This section is from the book "Interior Decoration: Its Principles And Practice", by Frank Alvah Parsons. Also available from Amazon: Interior Decoration: Its Principles and Practice.
It matters not in what field one works, conscious, constant right choice and right usage is good taste. Just as one improves in manners by habitual practice, though a tendency to these may be inborn or not, just so one improves his taste in colour by habitual choice and use of the best within his knowledge.
Let us not be satisfied, then, with any expression that happens to come along which rests the body, gratifies sentimentality or seems cheap. Be willing to go without rather than have a bad thing and one will grow in good taste.
Many who would not talk too loudly in public or parade their own personal grievances in conversation do not hesitate to do so in a living-room or dining-room. Further analogies might be given, but this is sufficient for any one to see that rooms, except very personal ones, like bedrooms or boudoirs, are not the places in which to exploit one's idiosyncrasies. Impersonal treatment of impersonal objects will seem personal enough to the varied kinds and types of people who must come and go in the ordinary room.
In every problem, however, there are certain things we shall call them premises - that may well form part of the foundation plan for decorating any room.
No one of these is more important than geography.
Any room in Florida presents a different problem from the same room in the Adirondack Mountains. The town house with its imperfect light, coming, perhaps, from two directions, perhaps one, is quite another problem from the country house with its open fields and adequate light from all sides. The problem of the house on the hill and the one in the valley presents two different aspects in the matter of colour and form. Trees close to the house, dense shrubbery and other objects change the plan from the very outset.
In the hot, sunny South there is the problem of getting air and excluding the burning sun. In the extreme North there is the air to come in but cold to be kept out while the sun is admitted. This has a decided influence on the placement, size and number of windows, and the location and arrangement of doors, halls and the like, and also upon the shutters, hangings and window accessories.
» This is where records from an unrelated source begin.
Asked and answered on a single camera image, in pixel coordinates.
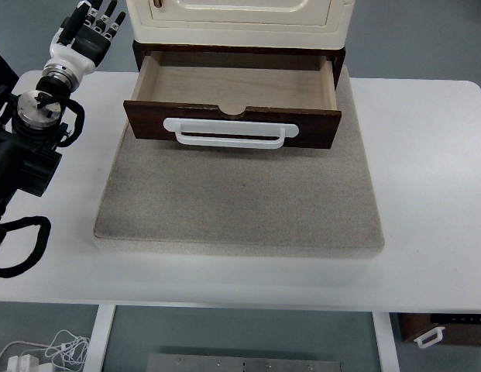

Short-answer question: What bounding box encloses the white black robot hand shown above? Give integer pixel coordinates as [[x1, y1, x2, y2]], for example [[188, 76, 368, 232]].
[[44, 0, 127, 75]]

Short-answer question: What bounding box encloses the white drawer handle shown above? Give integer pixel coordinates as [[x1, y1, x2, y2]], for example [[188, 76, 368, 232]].
[[162, 117, 300, 150]]

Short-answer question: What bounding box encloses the dark brown wooden drawer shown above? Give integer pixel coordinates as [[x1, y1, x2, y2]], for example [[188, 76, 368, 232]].
[[122, 52, 343, 151]]

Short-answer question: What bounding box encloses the cream cabinet door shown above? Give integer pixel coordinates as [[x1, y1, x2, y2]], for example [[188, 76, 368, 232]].
[[149, 0, 333, 27]]

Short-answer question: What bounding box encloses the grey felt mat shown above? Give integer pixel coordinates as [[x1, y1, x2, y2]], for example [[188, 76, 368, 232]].
[[93, 64, 386, 260]]

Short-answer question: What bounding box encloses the white table leg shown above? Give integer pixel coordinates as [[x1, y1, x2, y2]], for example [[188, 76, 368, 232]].
[[83, 305, 116, 372], [371, 312, 400, 372]]

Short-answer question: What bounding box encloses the white power adapter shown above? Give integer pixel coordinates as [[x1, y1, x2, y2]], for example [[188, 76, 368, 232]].
[[6, 354, 42, 372]]

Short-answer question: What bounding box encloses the brown wooden box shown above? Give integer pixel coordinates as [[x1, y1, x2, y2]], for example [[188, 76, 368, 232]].
[[397, 312, 481, 347]]

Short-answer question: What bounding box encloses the black control panel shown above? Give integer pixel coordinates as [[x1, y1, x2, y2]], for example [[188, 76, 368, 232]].
[[430, 313, 481, 326]]

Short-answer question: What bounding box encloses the white cable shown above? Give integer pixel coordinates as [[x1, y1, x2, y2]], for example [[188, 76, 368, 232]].
[[0, 329, 91, 372]]

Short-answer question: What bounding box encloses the white handle on brown box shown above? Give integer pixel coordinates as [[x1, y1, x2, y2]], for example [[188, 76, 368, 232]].
[[413, 326, 446, 349]]

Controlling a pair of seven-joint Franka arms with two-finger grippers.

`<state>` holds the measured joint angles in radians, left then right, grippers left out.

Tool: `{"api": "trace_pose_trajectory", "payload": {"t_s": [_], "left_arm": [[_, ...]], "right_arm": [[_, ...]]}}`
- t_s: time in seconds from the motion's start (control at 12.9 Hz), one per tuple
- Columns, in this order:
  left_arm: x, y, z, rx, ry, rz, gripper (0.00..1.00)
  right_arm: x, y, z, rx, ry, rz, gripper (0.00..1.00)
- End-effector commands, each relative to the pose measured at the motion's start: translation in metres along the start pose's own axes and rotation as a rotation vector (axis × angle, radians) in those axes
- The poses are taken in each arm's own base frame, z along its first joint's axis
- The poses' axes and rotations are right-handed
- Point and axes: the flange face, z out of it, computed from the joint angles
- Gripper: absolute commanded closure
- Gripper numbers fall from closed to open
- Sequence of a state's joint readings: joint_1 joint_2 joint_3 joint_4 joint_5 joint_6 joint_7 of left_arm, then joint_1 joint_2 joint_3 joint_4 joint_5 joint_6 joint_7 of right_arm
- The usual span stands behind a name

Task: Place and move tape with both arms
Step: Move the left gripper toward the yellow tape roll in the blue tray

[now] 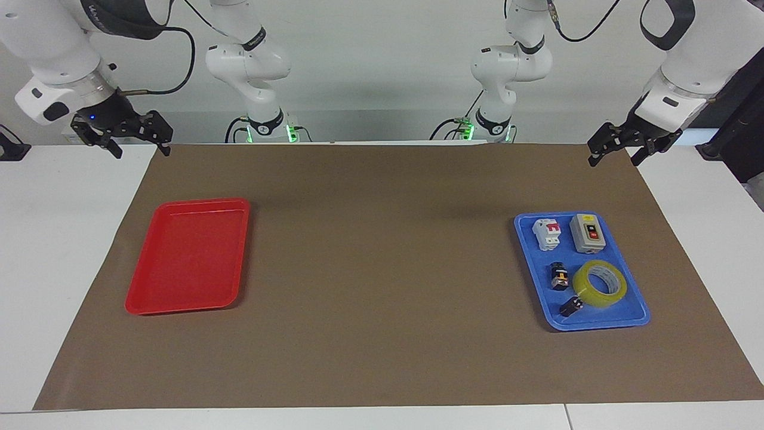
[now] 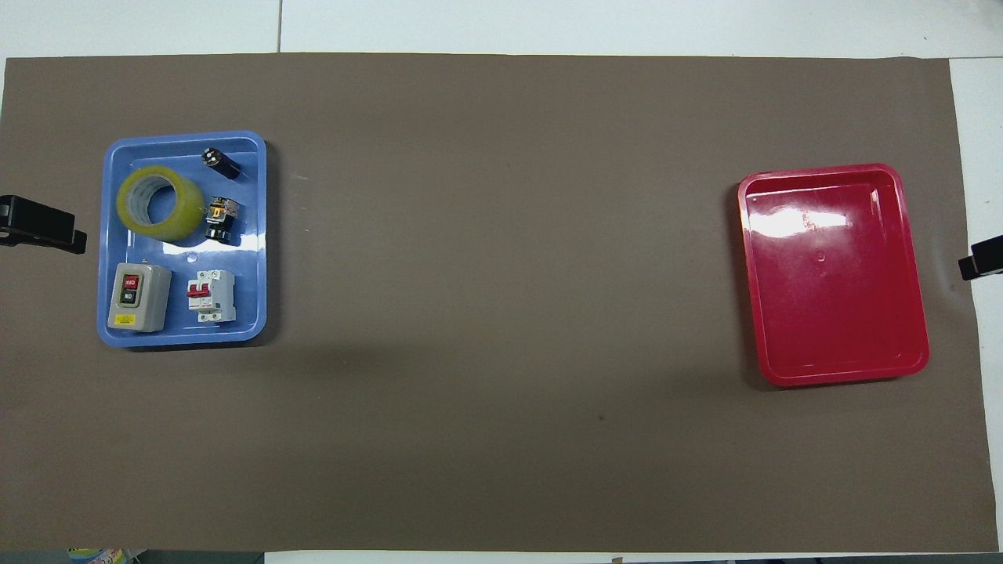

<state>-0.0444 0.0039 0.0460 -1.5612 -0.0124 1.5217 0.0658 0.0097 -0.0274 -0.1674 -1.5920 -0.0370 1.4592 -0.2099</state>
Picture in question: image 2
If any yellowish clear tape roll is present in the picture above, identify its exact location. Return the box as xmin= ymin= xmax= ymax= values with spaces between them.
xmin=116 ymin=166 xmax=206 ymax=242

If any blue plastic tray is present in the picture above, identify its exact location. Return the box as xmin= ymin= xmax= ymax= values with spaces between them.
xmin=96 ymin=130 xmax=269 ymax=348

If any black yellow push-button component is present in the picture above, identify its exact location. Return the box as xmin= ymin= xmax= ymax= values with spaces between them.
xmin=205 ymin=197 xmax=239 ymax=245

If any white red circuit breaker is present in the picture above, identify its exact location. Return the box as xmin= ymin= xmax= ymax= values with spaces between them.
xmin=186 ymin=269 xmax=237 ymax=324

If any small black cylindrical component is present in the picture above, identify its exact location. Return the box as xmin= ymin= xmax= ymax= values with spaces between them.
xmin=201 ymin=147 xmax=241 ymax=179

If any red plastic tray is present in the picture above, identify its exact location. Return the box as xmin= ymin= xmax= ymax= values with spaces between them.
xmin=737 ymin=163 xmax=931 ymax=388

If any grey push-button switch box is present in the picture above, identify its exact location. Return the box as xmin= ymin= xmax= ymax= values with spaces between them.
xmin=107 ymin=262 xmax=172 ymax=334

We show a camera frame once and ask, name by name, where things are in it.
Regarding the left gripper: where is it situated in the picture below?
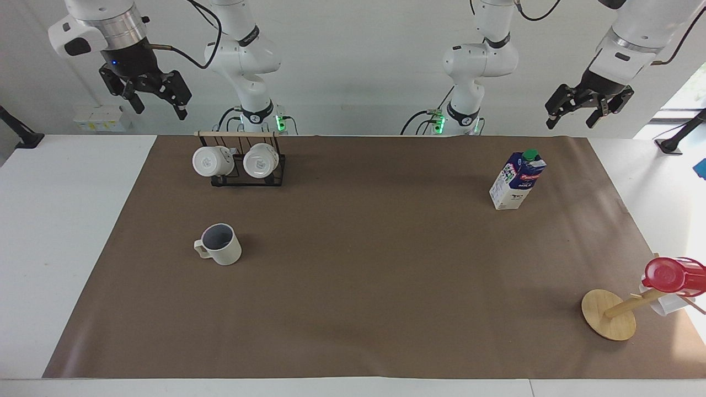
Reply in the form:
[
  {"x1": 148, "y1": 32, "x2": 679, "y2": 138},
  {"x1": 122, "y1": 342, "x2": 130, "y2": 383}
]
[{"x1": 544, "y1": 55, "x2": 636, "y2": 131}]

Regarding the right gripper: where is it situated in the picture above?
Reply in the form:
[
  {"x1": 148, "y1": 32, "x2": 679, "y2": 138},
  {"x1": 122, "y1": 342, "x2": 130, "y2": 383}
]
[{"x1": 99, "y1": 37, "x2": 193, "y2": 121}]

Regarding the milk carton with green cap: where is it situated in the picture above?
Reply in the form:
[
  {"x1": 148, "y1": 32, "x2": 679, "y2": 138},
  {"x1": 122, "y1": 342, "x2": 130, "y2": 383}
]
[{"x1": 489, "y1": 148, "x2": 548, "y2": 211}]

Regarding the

The side of the house on which the room is located is also of importance. The south and southeast, with their almost continuous sun, call for a choice of cooler colours. The northwest, on the contrary, with its generally cold gray light, requires warmer and more luscious colour than the southeast, or even the southwest, of the same house.
This is a matter of function only. The Southern house must be comfortable perhaps the year round, with the temperature above normal. It must not only physically and structurally be so made that air can be easily circulated without admitting too much heat or light, but colour must be chosen which is an antidote or complement to the extreme heat of the atmosphere. Warm rich reds, oranges and yellows are inappropriate where the temperature expresses the same quality. Greens, blue greens, blues, violets and some yellows may be used in warm temperatures.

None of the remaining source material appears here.